Maka ketika telinga —bagian wajah yang paling jujur dan paling bandel terhadap manipulasi— sudah “angkat tangan” dan berkata, “kami bukan satu orang”, pertanyaannya seharusnya sederhana dan lurus: mengapa justru sistem memilih menutup telinga —secara harfiah dan metaforis— lalu mempersoalkan mereka yang masih mau melihat dengan jujur?
Pertanyaan berikutnya lebih serius, dan di sinilah logika mulai jungkir balik: mengapa aparat dan sebagian kalangan justru tampak kesulitan menyatakan apakah dua foto itu orang yang sama atau bukan, tetapi pada saat yang sama merasa cukup yakin untuk memperkarakan warga yang menyatakan sebaliknya?
Di titik ini, bukan rakyat yang terlalu berani menilai, melainkan sistem yang terlalu cepat memvonis penilaian rakyat sebagai kesalahan.
Kita sedang berbicara tentang institusi berseragam, berpangkat, berwenang, dan dibiayai negara. Institusi yang memiliki arsip, database, dan akses biometrik. Namun ironisnya, dalam perkara dua foto wajah, ketelitiannya kerap kalah dari seorang warga biasa yang memperbesar gambar dengan dua jari sambil menyeruput kopi.
Masalahnya bukan ketiadaan alat. Aparat jelas punya alat. Masalahnya lebih mendasar dan lebih kultural: budaya mengejar kepastian administratif, bukan budaya menguji kebenaran visual secara ilmiah. Dalam logika semacam ini, yang dicari bukan jawaban jujur apakah dua foto itu benar-benar menunjukkan orang yang sama, melainkan apakah kesimpulan itu sudah cukup “aman” untuk dipertahankan.
Di sinilah keraguan justru dianggap gangguan. Padahal, dalam ilmu identifikasi wajah, keraguan adalah pintu kehati-hatian. Tanpa keraguan, analisis berubah menjadi pembenaran. Foto tidak lagi dibaca, tetapi diarahkan untuk mengangguk.

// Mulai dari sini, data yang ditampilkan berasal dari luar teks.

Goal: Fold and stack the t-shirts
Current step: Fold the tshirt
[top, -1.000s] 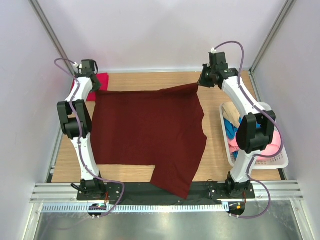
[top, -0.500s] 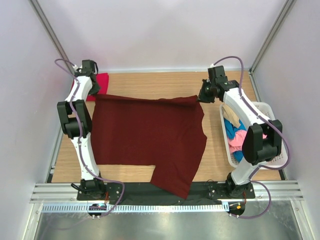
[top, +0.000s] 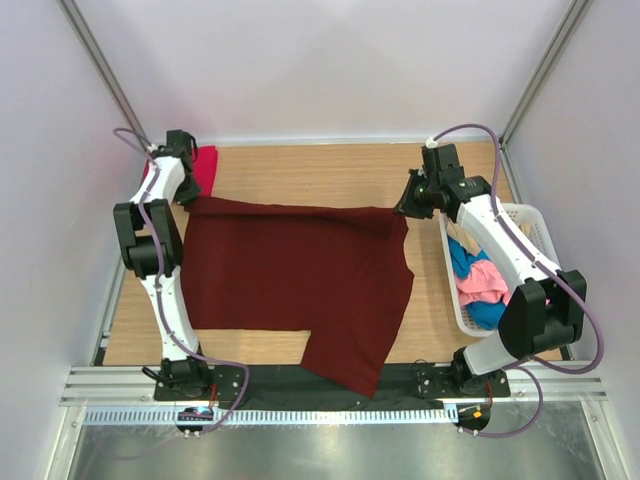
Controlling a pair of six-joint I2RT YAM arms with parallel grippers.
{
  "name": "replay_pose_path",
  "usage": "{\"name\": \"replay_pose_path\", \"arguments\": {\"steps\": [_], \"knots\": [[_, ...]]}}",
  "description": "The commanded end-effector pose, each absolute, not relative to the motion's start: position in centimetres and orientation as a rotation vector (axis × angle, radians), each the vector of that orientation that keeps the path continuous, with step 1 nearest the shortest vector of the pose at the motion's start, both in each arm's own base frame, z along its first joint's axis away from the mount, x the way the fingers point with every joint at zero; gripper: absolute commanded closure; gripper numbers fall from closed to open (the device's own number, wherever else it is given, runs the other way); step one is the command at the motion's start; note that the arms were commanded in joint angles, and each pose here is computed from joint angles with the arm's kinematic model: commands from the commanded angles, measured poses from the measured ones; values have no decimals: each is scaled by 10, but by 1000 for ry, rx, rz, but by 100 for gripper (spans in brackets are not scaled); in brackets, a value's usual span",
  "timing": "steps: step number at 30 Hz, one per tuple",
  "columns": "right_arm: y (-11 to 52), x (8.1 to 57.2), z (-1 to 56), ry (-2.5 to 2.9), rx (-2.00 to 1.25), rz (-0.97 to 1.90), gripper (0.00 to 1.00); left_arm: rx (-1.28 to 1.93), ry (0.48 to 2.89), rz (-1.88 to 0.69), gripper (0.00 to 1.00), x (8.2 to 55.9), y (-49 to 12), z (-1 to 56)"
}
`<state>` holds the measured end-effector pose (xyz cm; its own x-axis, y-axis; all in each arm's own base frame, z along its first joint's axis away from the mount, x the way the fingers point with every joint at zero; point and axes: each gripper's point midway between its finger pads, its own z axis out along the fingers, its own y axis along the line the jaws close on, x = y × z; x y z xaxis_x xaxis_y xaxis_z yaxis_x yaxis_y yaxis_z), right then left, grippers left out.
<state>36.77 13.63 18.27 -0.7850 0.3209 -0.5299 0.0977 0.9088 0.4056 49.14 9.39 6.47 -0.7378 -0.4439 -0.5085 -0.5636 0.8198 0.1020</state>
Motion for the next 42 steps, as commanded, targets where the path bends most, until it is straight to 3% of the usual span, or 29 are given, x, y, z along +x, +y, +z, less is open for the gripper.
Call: {"name": "replay_pose_path", "arguments": {"steps": [1, 42], "knots": [[135, 357, 194, 2421, 302, 502, 99, -768, 2474, 400, 100, 474, 105, 101], [135, 313, 130, 2616, 264, 450, 99, -826, 2663, 528, 100, 405, 103, 62]]}}
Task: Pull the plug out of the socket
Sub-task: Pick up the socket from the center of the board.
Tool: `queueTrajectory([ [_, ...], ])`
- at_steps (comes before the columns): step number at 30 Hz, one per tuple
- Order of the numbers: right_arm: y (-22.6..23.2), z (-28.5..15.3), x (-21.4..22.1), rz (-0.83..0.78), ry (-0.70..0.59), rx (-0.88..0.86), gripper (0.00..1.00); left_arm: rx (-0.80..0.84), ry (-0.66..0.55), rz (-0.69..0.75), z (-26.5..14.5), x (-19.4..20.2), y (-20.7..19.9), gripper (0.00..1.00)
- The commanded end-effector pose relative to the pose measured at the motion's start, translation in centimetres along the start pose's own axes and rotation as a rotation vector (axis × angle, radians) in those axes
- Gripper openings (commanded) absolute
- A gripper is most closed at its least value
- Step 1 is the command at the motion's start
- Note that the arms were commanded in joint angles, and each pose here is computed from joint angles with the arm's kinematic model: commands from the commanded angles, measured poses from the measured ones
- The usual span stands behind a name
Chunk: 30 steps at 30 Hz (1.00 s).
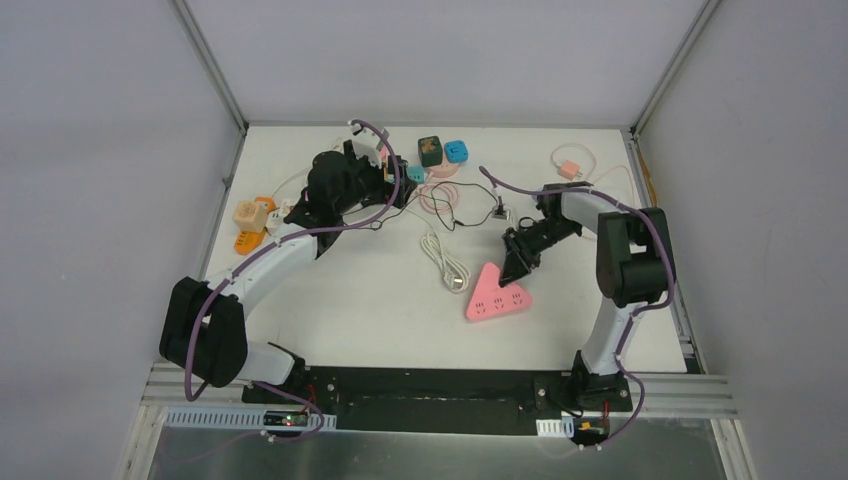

Begitu narasi awal ditetapkan — “ini orangnya sama” — foto kehilangan haknya untuk berbicara. Ujung hidung yang berbeda disebut pengaruh usia. Alis yang karakternya bertolak belakang disebut efek cahaya. Bibir yang strukturnya tidak sama disebut pengaruh senyum. Telinga yang jelas-jelas berbeda? Dianggap tidak relevan.
Semua perbedaan dikecilkan. Semua kemiripan dibesarkan. Anatomi dipaksa tunduk pada skenario cerita.
Ironisnya, profil samping —yang dalam kajian forensik justru dikenal penuh jebakan— sering dijadikan dasar keyakinan. Siluet wajah diperlakukan seolah identitas. Padahal siluet itu seperti bayangan sore hari: panjang, dramatis, tetapi miskin presisi. Dua orang berbeda bisa tampak satu, sementara satu orang bisa tampak seperti tiga versi berbeda tergantung cahaya dan sudut kamera.
Di ruang publik, kesalahan semacam ini mungkin hanya berujung perdebatan. Namun ketika ia dibawa ke ranah hukum, akibatnya berubah skala: perbedaan penilaian visual bisa diperlakukan sebagai pelanggaran, bukan sebagai bagian wajar dari nalar manusia.
Yang lebih mengkhawatirkan, baik warga maupun aparat hidup dalam ekosistem yang tidak memberi insentif pada kalimat sederhana: “Belum cukup bukti.” Di media sosial, kalimat itu tidak viral. Dalam praktik birokrasi hukum, kalimat itu dianggap memperlambat proses. Maka jalan tercepat dan terasa paling aman adalah menyederhanakan: nyatakan sama, lalu persoalkan mereka yang berani berkata beda.
Padahal, dalam dunia ilmu, satu detail anatomi yang bertentangan sudah cukup untuk menginjak rem. Dalam dunia hukum yang sehat, rem itu seharusnya diinjak lebih keras, bukan justru dilepas sambil menutup mata.
Maka ketika publik bertanya-tanya mengapa dua foto wajah yang tampak berbeda bisa dipaksakan sebagai satu orang, dan mengapa mereka yang menyangsikan justru dipersoalkan, jawabannya bukan karena mata publik terlalu liar. Jawabannya lebih pahit: karena sistem lebih mencintai kepastian semu daripada kebenaran yang memerlukan waktu, kesabaran, dan keberanian untuk mengakui keraguan.
Di zaman seperti ini, mungkin keberanian terbesar bukanlah berteriak paling lantang, melainkan berani berkata jujur dan tenang: ini bukan orang yang sama. Sebab dalam perkara wajah manusia, satu kebenaran tidak semestinya dipidanakan hanya karena ia tidak sejalan dengan narasi resmi.